From the listing below, pull out all lines with "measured" in them.

..........

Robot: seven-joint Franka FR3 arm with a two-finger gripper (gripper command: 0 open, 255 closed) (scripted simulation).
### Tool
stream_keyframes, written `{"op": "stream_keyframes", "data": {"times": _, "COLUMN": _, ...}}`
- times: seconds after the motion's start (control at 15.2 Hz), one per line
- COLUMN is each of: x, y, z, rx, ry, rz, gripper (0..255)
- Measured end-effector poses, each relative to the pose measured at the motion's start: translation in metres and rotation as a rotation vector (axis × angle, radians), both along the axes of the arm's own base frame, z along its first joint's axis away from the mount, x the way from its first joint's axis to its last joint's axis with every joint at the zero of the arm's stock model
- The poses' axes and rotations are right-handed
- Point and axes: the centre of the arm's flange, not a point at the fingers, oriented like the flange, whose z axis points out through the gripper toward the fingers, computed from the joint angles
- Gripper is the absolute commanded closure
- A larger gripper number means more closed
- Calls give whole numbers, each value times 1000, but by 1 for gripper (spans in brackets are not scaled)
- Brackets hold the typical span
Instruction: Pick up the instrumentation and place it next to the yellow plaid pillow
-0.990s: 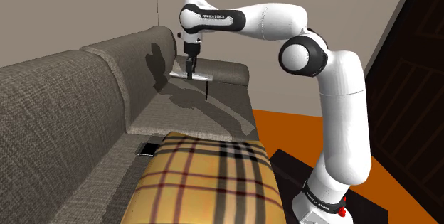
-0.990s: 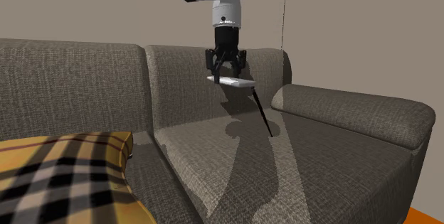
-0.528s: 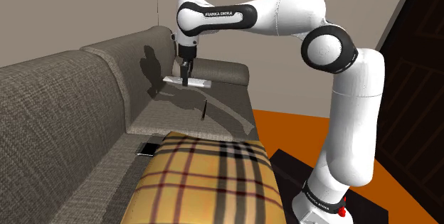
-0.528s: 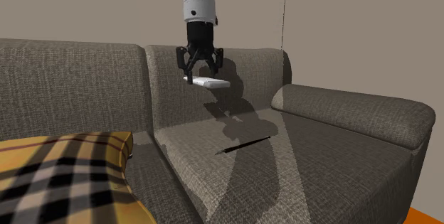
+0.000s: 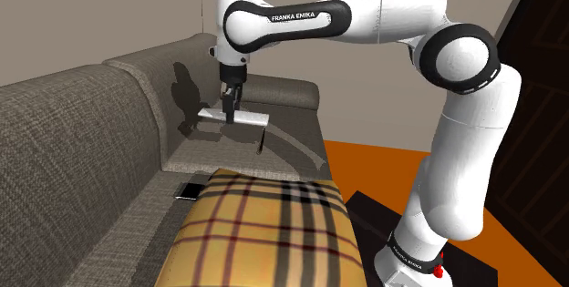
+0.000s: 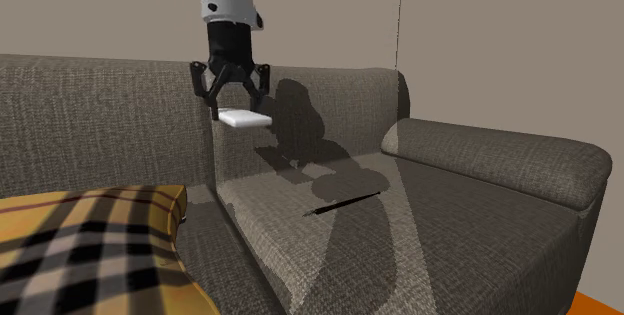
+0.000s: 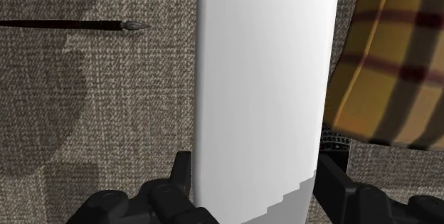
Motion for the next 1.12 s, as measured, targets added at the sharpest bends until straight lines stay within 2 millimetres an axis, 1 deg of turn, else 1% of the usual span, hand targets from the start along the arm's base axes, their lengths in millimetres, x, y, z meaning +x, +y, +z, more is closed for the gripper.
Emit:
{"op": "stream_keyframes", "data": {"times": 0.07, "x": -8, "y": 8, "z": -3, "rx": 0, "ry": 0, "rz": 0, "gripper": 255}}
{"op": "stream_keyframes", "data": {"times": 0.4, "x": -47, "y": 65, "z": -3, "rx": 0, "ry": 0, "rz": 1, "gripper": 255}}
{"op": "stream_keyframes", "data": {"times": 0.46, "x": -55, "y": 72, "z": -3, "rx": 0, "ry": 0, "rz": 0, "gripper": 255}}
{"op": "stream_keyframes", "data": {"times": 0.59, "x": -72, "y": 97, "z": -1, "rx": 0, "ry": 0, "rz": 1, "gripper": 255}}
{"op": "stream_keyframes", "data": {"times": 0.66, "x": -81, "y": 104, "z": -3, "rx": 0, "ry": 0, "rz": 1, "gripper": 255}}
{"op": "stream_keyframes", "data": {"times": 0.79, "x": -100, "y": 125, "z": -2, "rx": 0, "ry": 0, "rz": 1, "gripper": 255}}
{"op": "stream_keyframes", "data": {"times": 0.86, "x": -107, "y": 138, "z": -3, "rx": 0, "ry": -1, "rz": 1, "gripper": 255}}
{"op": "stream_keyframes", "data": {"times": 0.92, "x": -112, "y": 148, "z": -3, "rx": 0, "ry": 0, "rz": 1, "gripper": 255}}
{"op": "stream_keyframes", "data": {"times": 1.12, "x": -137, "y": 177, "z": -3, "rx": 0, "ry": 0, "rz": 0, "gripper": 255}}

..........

--- Problem solution ---
- Measured end-effector poses, each relative to the pose measured at the motion's start: translation in metres and rotation as a rotation vector (axis × angle, radians), both along the axes of the arm's own base frame, z along its first joint's axis away from the mount, x the way from its first joint's axis to its last joint's axis with every joint at the zero of the arm's stock model
Motion for the next 1.12 s, as measured, targets added at the sharpest bends until straight lines stay within 2 millimetres an axis, 1 deg of turn, else 1% of the usual span, hand targets from the start along the arm's base axes, their lengths in millimetres, x, y, z meaning +x, +y, +z, more is closed for the gripper.

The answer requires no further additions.